Basic Algorithm, FragmentSampler

The fragment assembly proceeds in 4 stages that differ mainly by the ScoreFunction and the fragment size applied during the trial moves. The third stage is split into two sub-stages stage IIIa and IIIb. The weight-sets to create the ScoreFunctions are stored in the Rosetta database under the names score0, score1, score2, score5 and score3, for stage 1, 2, 3a, 3b and 4, respectively. To manipulate the scoring during assembly stages one has to provide a score patch using the flags -abinitio:stageX_patch file.wts_patch, where X = 1, 2, 3a, 3b or 4, respectively and file.wts_patch is a file containing the patch. There is no single flag to patch the ScoreFunctions of all stages at once.

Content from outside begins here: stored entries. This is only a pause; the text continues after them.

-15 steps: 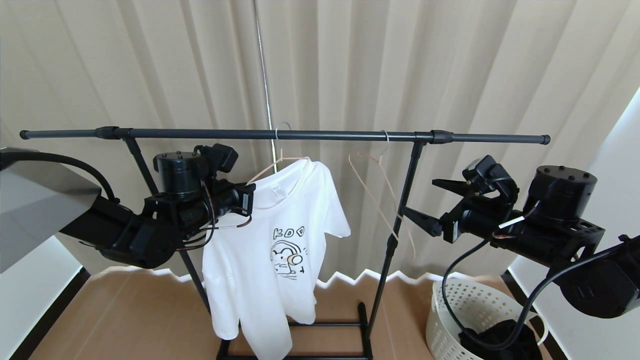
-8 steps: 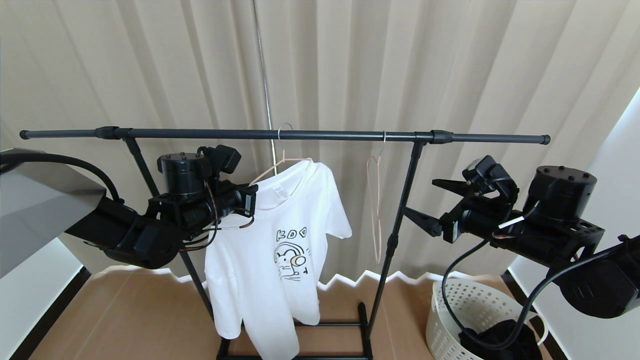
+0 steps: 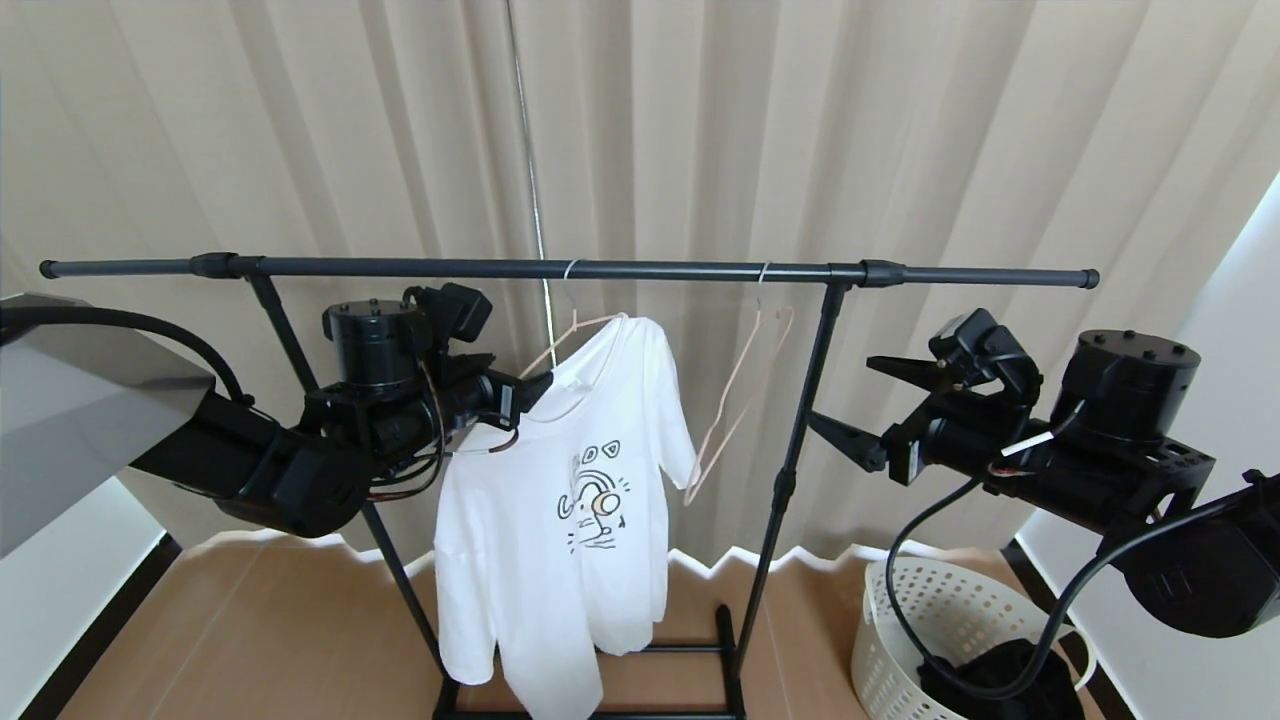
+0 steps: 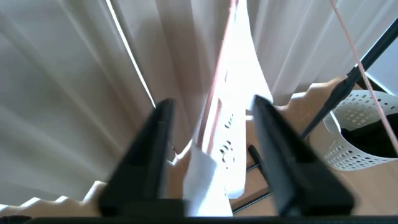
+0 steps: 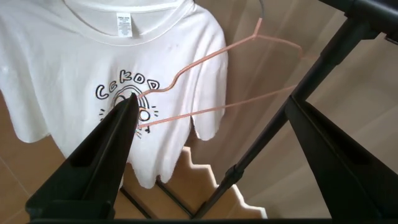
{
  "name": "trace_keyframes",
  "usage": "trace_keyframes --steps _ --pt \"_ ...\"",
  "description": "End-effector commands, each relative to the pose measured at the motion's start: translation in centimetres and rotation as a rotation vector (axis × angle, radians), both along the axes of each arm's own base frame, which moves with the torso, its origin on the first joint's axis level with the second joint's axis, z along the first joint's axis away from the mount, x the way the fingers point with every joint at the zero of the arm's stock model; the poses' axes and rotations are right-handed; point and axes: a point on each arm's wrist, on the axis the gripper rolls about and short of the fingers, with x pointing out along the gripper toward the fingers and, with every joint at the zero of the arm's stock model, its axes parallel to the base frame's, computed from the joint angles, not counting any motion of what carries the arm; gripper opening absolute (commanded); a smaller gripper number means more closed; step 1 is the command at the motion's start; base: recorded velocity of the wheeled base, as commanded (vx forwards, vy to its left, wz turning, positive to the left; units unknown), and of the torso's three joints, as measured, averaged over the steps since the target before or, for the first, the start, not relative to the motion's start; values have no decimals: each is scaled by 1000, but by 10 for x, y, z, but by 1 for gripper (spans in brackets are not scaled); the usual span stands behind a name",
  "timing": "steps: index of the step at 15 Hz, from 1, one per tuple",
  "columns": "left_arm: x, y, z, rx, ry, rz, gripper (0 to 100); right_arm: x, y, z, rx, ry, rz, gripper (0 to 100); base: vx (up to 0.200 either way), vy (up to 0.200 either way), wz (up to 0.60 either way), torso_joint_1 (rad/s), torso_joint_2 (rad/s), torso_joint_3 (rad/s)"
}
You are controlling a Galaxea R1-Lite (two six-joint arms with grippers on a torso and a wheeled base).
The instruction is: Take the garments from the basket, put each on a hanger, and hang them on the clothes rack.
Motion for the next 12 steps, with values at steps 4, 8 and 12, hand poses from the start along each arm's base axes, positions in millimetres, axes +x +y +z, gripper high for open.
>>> trace_keyframes --steps 4,8,12 --pt "-9 3 15 -11 -28 1 100 1 0 2 4 -6 1 100 0 0 0 0 0 0" --pt "-34 11 36 -52 -47 -5 100 -4 -4 18 48 -21 -44 100 0 0 0 0 0 0" --pt "-112 38 64 -114 -67 -70 100 -47 -20 58 93 97 -167 100 0 0 0 0 0 0"
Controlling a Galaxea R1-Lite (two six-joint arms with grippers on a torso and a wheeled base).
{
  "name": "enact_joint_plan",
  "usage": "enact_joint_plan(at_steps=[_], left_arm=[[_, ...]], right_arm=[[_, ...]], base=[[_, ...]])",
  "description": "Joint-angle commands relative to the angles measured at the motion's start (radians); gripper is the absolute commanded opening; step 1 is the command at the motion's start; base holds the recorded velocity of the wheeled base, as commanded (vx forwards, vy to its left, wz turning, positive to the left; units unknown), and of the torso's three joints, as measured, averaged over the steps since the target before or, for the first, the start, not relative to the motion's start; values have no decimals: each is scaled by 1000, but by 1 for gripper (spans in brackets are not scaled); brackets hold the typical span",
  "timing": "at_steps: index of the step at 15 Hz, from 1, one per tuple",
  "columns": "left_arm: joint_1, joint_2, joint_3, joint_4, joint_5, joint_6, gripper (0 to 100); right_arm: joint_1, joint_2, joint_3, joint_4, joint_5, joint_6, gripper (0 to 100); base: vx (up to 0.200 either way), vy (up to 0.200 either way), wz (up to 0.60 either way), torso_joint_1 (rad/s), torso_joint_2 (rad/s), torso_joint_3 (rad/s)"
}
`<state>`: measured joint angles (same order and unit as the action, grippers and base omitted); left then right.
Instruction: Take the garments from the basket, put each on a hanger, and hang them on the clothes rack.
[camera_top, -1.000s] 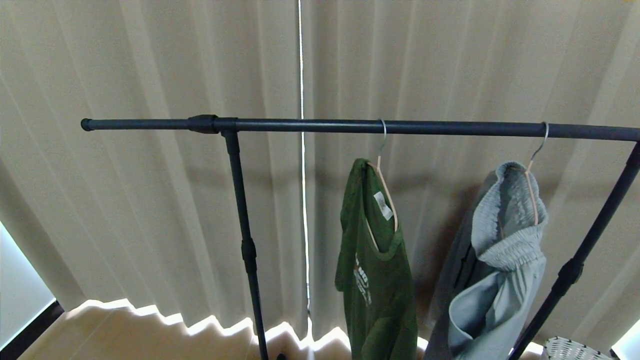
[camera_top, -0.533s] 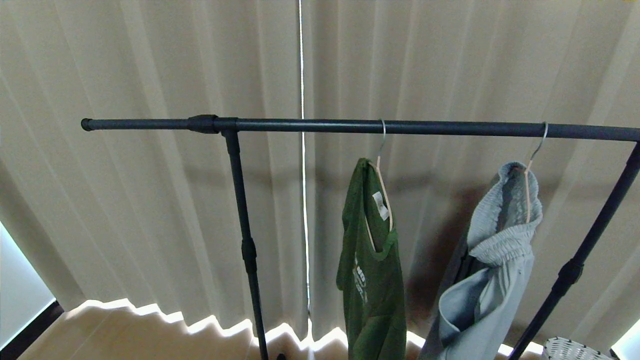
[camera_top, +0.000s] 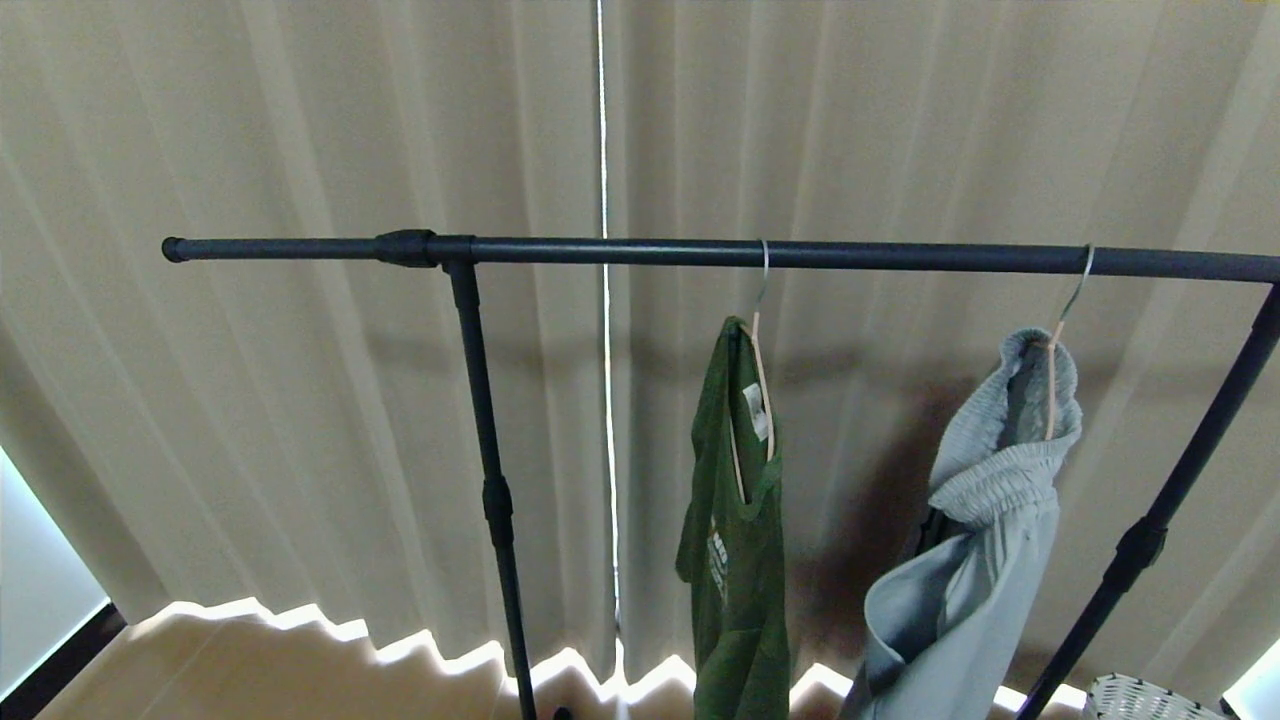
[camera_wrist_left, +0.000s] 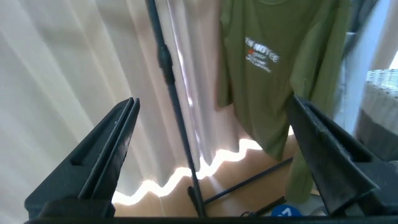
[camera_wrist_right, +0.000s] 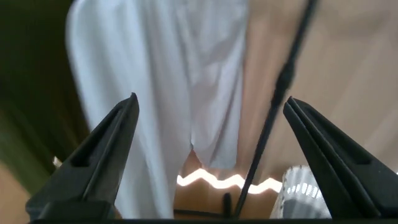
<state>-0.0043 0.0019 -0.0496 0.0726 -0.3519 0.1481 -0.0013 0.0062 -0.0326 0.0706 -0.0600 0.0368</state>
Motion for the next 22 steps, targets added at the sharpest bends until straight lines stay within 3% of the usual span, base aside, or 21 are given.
enact_joint_plan(at_steps=[1,2,3,6,10,12,15,17,18,19,22], left_arm=[[0,0,8,-4,91,-5,100],[0,0,25,-39,194,-10,100],[1,0,43,-85,225,-12,100],[1,0,50,-177,240,-32,100],[0,1,50,-171,205,2,100],[1,1,50,-172,160,45,100],[-2,1,50,-172,154,4,100],[0,0,50,-174,166,1,100],[0,0,50,-175,260,-35,100],[0,0,50,-171,295,-65,100],[0,0,50,-169,314,-87,100]], right_arm=[[0,-5,0,0,-20,2,100],[0,-5,3,0,-67,-2,100],[0,-5,2,0,-95,-3,100],[0,-5,2,-3,-100,6,100],[0,-5,19,-46,-89,3,100],[0,-5,20,-45,-47,-5,100],[0,-5,17,-38,14,-25,100],[0,-5,17,-37,16,-26,100],[0,-6,19,-43,16,-20,100],[1,-5,19,-45,14,-18,100],[0,-5,19,-46,11,-17,100]], base=[[0,0,0,0,0,0],[0,0,0,0,0,0],[0,0,0,0,0,0],[0,0,0,0,0,0],[0,0,0,0,0,0],[0,0,0,0,0,0],[0,0,0,0,0,0],[0,0,0,0,0,0],[0,0,0,0,0,0],[0,0,0,0,0,0],[0,0,0,0,0,0]])
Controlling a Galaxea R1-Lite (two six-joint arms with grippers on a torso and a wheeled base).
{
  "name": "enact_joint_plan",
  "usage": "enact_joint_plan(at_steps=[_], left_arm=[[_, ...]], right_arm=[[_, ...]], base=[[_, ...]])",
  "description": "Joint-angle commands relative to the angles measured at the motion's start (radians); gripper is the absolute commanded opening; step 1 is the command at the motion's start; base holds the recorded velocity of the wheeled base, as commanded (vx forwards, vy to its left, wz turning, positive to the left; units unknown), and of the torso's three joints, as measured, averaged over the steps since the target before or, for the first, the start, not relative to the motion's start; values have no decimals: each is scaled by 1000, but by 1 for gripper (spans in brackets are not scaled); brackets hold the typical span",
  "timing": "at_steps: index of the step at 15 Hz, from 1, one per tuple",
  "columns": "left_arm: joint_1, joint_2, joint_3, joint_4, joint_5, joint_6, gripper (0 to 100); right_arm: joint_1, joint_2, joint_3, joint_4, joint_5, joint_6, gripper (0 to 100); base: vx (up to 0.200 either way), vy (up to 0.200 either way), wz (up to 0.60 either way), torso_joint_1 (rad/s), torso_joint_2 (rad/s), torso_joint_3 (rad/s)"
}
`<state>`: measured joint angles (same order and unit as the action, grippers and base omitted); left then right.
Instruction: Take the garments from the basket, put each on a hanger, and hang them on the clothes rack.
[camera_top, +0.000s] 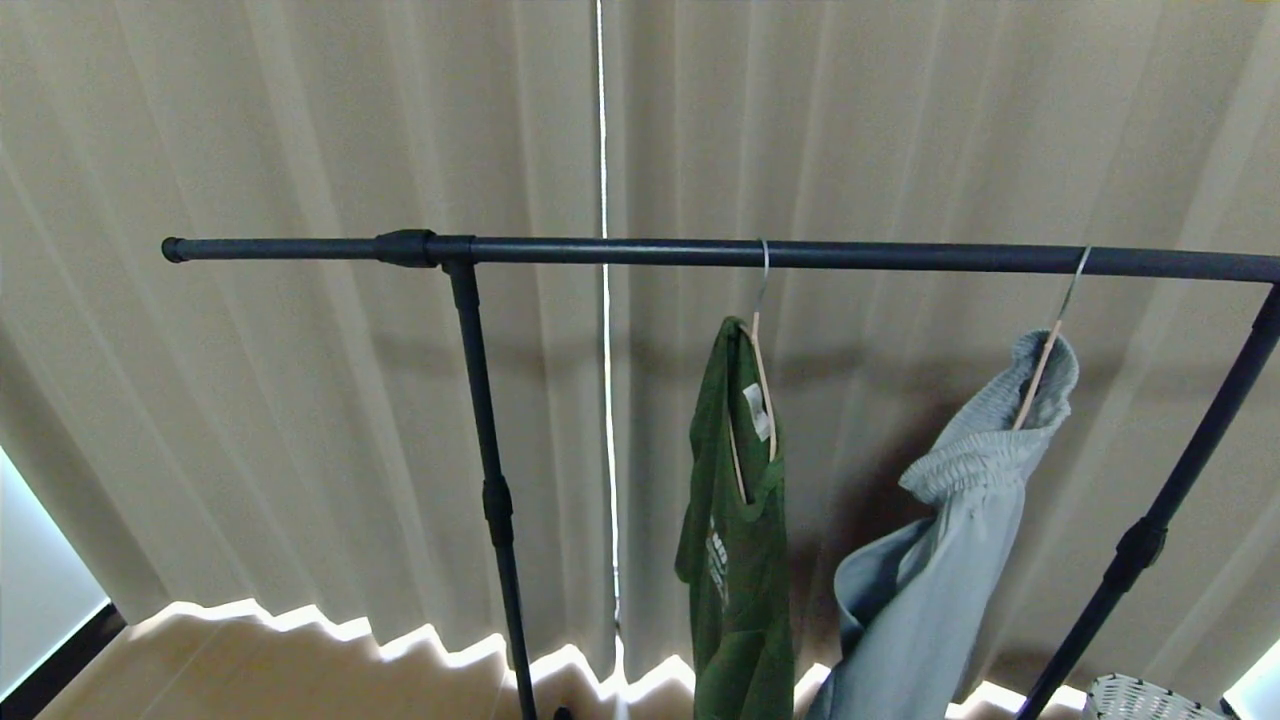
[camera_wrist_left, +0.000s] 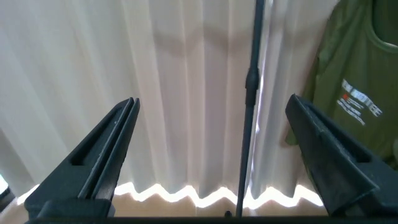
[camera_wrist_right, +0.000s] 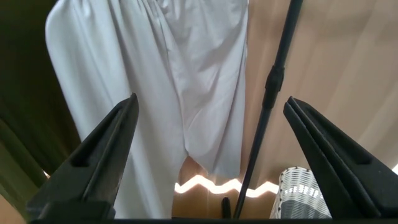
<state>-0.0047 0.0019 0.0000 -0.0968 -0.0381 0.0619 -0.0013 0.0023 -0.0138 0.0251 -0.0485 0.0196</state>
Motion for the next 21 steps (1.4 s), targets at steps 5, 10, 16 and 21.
enact_joint_plan(at_steps=[5,10,16,21], left_arm=[[0,0,0,0,-2,3,100],[0,0,0,0,-2,1,100],[0,0,0,0,0,1,100],[0,0,0,0,0,1,100]], right_arm=[[0,-2,0,-1,-1,0,100],[0,-1,0,1,2,7,100],[0,-2,0,1,-4,17,100],[0,-2,0,-1,-11,20,100]], base=[[0,0,0,0,0,0],[0,0,0,0,0,0],[0,0,0,0,0,0],[0,0,0,0,0,0]])
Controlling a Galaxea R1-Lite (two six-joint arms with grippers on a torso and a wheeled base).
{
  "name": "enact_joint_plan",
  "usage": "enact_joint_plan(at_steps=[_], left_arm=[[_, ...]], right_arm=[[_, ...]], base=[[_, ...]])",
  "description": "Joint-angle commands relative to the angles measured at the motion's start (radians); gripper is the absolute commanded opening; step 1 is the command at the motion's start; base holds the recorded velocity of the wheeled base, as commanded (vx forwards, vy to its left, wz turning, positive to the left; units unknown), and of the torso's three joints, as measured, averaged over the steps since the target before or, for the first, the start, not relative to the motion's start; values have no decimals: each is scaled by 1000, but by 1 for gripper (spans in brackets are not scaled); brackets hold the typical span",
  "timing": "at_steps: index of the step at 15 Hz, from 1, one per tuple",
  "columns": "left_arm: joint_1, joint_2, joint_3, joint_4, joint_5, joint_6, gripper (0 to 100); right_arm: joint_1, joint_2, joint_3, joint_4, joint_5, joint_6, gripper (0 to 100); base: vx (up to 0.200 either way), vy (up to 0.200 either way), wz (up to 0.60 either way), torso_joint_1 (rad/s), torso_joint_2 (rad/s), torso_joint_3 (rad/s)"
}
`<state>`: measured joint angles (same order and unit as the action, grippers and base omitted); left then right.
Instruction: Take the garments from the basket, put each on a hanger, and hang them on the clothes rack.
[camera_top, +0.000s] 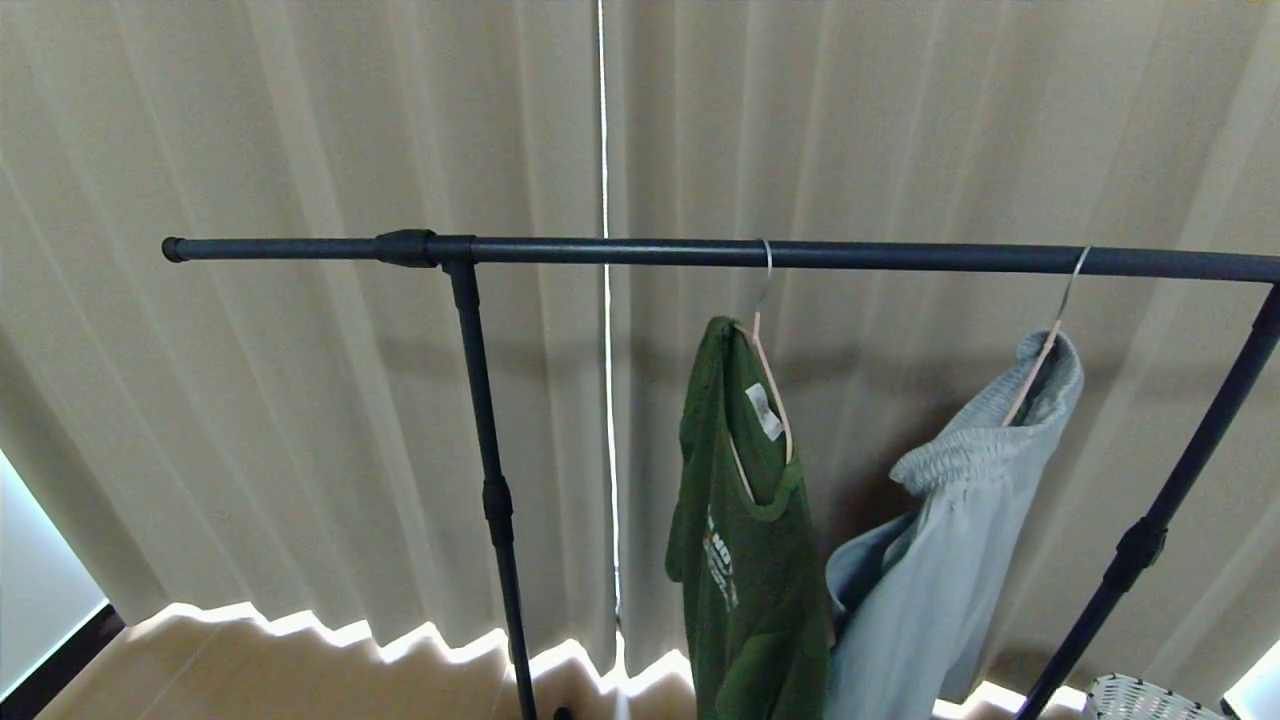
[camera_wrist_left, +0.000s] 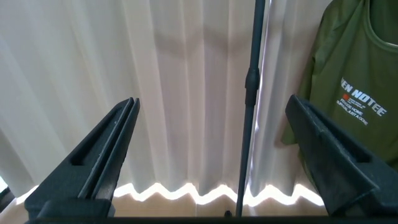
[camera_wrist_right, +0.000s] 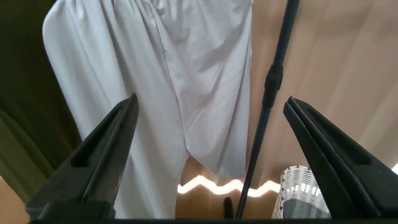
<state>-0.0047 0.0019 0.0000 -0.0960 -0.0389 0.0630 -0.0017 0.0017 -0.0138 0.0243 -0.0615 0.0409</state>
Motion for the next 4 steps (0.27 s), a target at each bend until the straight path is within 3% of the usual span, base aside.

The fragment assembly protocol generally runs a block of fragment trial moves (standard block size is 2000 cycles) and then returns the conformation that during the cycles gave the lowest energy. Stage I and II run 1 cycle block each of 2000 cycles. In stage III 10 cycle-blocks of 2000 cycles are run interleaving in IIIa and IIIb modus. In stage IV 3 blocks of 4000 cycles are run. The number of cycles can be scaled up globally using flag -increase_cycles X such that the new cycle numbers are 2000*X and 4000*X, respectively.

The trial moves will be large fragments in Stages I, II, III and small fragments in stage IV and are handled by the ClassicFragmentMover. In blocks 2 and 3 of stage IV a SmoothFragmentMover is used that prefers fragment moves with little downstream perturbation. The amount of downstream perturbation is quantified using the GunnCost metric.

The flag -abinitio:skip_stages [1,2,3,4] allows to specify a list of stages that are skipped during the fragment assembly process. The standard behavior is to recover the lowest scoring pose after each cycle block. This can be behavior can be changed by explicitly enumerating the stages where a recovery should happen with flag -abinitio:recover_low_instages [1,2,3,4].

Fold Constraints Algorithm, ConstraintFragmentSampler

Some changes and additions to the basic algorithm are made to improve the performance in the presence of constraints.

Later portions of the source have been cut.